(Problem requirements)
With the exception of the pictures, write out the data below precisely.

(Entries taken from a collection)
=== Section Start ===

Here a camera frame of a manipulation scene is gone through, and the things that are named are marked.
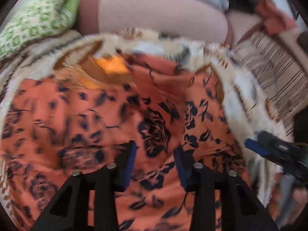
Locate orange black floral garment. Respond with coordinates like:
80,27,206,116
1,54,249,230

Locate striped beige quilt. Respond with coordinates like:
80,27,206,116
233,32,307,136

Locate beige leaf-pattern blanket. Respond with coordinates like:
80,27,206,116
1,29,287,204

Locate salmon orange cloth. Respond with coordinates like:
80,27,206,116
255,0,296,35

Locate green white patterned pillow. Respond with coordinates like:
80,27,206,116
1,0,80,59

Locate pink bolster cushion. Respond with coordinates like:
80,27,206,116
76,0,233,44

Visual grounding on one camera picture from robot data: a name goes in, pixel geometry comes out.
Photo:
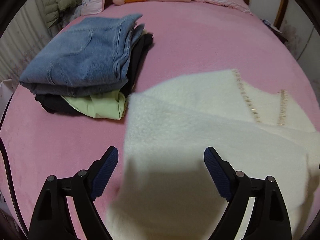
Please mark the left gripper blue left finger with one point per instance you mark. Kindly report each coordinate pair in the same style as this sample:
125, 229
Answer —
87, 185

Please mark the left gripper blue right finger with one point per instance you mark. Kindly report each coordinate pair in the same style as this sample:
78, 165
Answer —
235, 189

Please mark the white fluffy cardigan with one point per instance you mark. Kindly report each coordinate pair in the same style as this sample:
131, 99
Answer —
177, 133

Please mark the folded light green garment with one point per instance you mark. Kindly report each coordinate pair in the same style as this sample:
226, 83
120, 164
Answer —
110, 105

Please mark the floral wardrobe door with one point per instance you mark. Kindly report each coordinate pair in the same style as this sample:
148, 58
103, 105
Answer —
302, 38

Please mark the white curtain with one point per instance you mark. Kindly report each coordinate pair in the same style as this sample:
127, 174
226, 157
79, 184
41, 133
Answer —
25, 36

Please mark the folded black garment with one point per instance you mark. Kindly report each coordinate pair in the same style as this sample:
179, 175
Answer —
56, 104

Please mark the dark wooden nightstand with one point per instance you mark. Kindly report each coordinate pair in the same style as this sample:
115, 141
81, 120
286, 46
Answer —
279, 34

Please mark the items on nightstand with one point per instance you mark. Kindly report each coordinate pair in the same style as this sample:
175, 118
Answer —
268, 24

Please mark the folded blue jeans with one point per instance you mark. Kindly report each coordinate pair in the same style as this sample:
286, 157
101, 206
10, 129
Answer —
87, 58

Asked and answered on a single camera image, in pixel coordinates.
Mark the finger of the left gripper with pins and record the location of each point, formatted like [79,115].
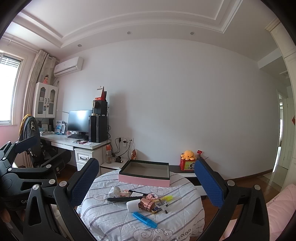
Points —
[10,150]

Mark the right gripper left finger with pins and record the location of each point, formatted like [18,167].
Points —
[69,194]

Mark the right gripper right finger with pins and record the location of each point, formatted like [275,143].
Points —
[225,195]

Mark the black tv remote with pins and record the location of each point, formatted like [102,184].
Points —
[124,199]

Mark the yellow highlighter pen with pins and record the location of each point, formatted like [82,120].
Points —
[166,198]

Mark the white charger block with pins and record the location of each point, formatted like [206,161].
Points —
[133,206]

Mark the pink storage box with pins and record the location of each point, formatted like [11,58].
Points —
[145,173]

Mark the pink donut brick figure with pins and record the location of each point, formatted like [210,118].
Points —
[151,196]

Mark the rose gold metal cup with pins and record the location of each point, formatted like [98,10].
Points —
[146,205]

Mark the pink owl brick figure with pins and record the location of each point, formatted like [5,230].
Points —
[125,193]

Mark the black hair clip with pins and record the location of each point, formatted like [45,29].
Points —
[133,192]

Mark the black office chair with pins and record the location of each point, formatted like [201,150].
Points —
[39,153]

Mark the white bedside cabinet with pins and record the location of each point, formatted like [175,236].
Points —
[108,167]

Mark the white desk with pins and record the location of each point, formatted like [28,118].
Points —
[81,153]

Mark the red cartoon box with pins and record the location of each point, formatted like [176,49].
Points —
[187,165]

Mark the pink bedding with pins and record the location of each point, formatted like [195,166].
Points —
[281,218]

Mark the orange octopus plush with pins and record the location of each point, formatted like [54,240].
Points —
[188,155]

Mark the orange cap bottle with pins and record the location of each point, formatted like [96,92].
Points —
[108,153]

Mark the black keyboard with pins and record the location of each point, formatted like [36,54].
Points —
[78,136]

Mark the white glass door cabinet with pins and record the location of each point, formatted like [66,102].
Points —
[44,101]

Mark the computer monitor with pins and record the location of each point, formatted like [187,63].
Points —
[78,120]

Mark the black pc tower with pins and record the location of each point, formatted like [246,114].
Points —
[97,128]

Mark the orange snack bag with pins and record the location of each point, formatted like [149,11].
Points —
[134,154]

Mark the doll on cabinet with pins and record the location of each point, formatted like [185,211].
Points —
[46,79]

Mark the window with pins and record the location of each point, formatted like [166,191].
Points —
[10,70]

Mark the white door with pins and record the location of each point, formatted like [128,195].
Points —
[287,131]

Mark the black box on tower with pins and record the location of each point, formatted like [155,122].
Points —
[100,107]

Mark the red white paper bag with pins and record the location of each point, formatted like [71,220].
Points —
[100,94]

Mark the wall power outlets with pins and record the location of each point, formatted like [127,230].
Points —
[122,141]

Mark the white wall air conditioner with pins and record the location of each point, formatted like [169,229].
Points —
[69,66]

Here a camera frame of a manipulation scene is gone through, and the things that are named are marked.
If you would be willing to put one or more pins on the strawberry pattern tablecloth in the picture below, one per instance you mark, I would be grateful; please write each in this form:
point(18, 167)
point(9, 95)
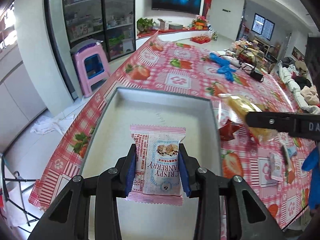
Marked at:
point(188, 70)

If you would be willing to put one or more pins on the green potted plant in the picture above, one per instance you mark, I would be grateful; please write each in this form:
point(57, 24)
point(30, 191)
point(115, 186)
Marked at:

=== Section End ===

(Finished exercise)
Here a camera frame of a manipulation scene is gone through, and the things that are named are marked.
Locate orange black floral garment. Respond with coordinates like:
80,27,206,116
1,54,249,230

Locate striped beige quilt. Respond with coordinates like:
80,27,206,116
233,32,307,136

Locate beige leaf-pattern blanket. Respond with coordinates like:
80,27,206,116
1,29,287,204

Locate salmon orange cloth. Respond with coordinates like:
80,27,206,116
255,0,296,35

Locate green white patterned pillow. Respond with coordinates like:
80,27,206,116
1,0,80,59

Locate pink bolster cushion. Respond with coordinates like:
80,27,206,116
76,0,233,44

Visual grounding on one camera picture from robot data: a name goes in, pixel geometry comes out.
Photo:
Please mark the left gripper blue left finger with one point per instance you mark. Kindly report each coordinate pair in the same style as this sample:
125, 229
Answer —
87, 185

Please mark the left gripper blue right finger with one point per instance you mark. Kindly report each coordinate pair in the same style as this sample:
78, 165
Answer —
235, 189

Please mark the white fluffy cardigan with one point per instance you mark. Kindly report each coordinate pair in the same style as this sample:
131, 99
Answer —
177, 133

Please mark the folded light green garment with one point per instance you mark. Kindly report each coordinate pair in the same style as this sample:
226, 83
120, 164
Answer —
110, 105

Please mark the floral wardrobe door with one point per instance you mark. Kindly report each coordinate pair in the same style as this sample:
148, 58
103, 105
Answer —
302, 38

Please mark the white curtain with one point per instance you mark. Kindly report each coordinate pair in the same style as this sample:
127, 174
226, 157
79, 184
41, 133
Answer —
25, 36

Please mark the folded black garment with one point per instance you mark. Kindly report each coordinate pair in the same style as this sample:
179, 175
Answer —
56, 104

Please mark the dark wooden nightstand with one point per instance you mark. Kindly report each coordinate pair in the same style as this sample:
115, 141
81, 120
286, 46
Answer —
279, 34

Please mark the items on nightstand with one point per instance you mark. Kindly report each coordinate pair in the same style as this sample:
175, 118
Answer —
268, 24

Please mark the folded blue jeans with one point per instance you mark. Kindly report each coordinate pair in the same style as this sample:
286, 157
101, 206
10, 129
Answer —
87, 58

Asked and answered on a single camera image, in pixel coordinates.
Mark the finger of the left gripper with pins and record the location of each point, formatted like [79,115].
Points —
[10,150]

Mark the right gripper left finger with pins and record the location of each point, formatted like [18,167].
Points —
[69,194]

Mark the right gripper right finger with pins and record the location of each point, formatted like [275,143].
Points —
[225,195]

Mark the black tv remote with pins and record the location of each point, formatted like [102,184].
Points —
[124,199]

Mark the yellow highlighter pen with pins and record the location of each point, formatted like [82,120].
Points —
[166,198]

Mark the white charger block with pins and record the location of each point, formatted like [206,161].
Points —
[133,206]

Mark the pink storage box with pins and record the location of each point, formatted like [11,58].
Points —
[145,173]

Mark the pink donut brick figure with pins and record the location of each point, formatted like [210,118].
Points —
[151,196]

Mark the rose gold metal cup with pins and record the location of each point, formatted like [98,10].
Points —
[146,205]

Mark the pink owl brick figure with pins and record the location of each point, formatted like [5,230].
Points —
[125,193]

Mark the black hair clip with pins and record the location of each point, formatted like [45,29].
Points —
[133,192]

Mark the black office chair with pins and record the location of each point, formatted like [201,150].
Points —
[39,153]

Mark the white bedside cabinet with pins and record the location of each point, formatted like [175,236].
Points —
[108,167]

Mark the white desk with pins and record the location of each point, formatted like [28,118].
Points —
[81,153]

Mark the red cartoon box with pins and record the location of each point, formatted like [176,49].
Points —
[187,165]

Mark the pink bedding with pins and record the location of each point, formatted like [195,166].
Points —
[281,218]

Mark the orange octopus plush with pins and record the location of each point, formatted like [54,240].
Points —
[188,155]

Mark the orange cap bottle with pins and record the location of each point, formatted like [96,92].
Points —
[108,153]

Mark the black keyboard with pins and record the location of each point, formatted like [36,54].
Points —
[78,136]

Mark the white glass door cabinet with pins and record the location of each point, formatted like [66,102].
Points —
[44,101]

Mark the computer monitor with pins and record the location of each point, formatted like [187,63].
Points —
[78,120]

Mark the black pc tower with pins and record the location of each point, formatted like [246,114].
Points —
[97,128]

Mark the orange snack bag with pins and record the location of each point, formatted like [149,11].
Points —
[134,154]

Mark the doll on cabinet with pins and record the location of each point, formatted like [185,211].
Points —
[46,79]

Mark the window with pins and record the location of each point, formatted like [166,191].
Points —
[10,70]

Mark the white door with pins and record the location of each point, formatted like [128,195].
Points —
[287,131]

Mark the black box on tower with pins and record the location of each point, formatted like [155,122].
Points —
[100,107]

Mark the red white paper bag with pins and record the location of each point, formatted like [71,220].
Points —
[100,94]

Mark the wall power outlets with pins and record the location of each point, formatted like [127,230].
Points —
[122,141]

Mark the white wall air conditioner with pins and record the location of each point, formatted like [169,229].
Points —
[69,66]

Here a camera frame of a manipulation scene is gone through, and the things that are named are marked.
If you would be willing to put one or more pins on the strawberry pattern tablecloth in the picture below, one per instance you mark, I would be grateful; please write each in this form:
point(18, 167)
point(9, 95)
Marked at:
point(188, 70)

If you would be willing to put one or more pins on the green potted plant in the picture above, one per instance you mark, I would be grateful; please write each in this form:
point(57, 24)
point(30, 191)
point(115, 186)
Marked at:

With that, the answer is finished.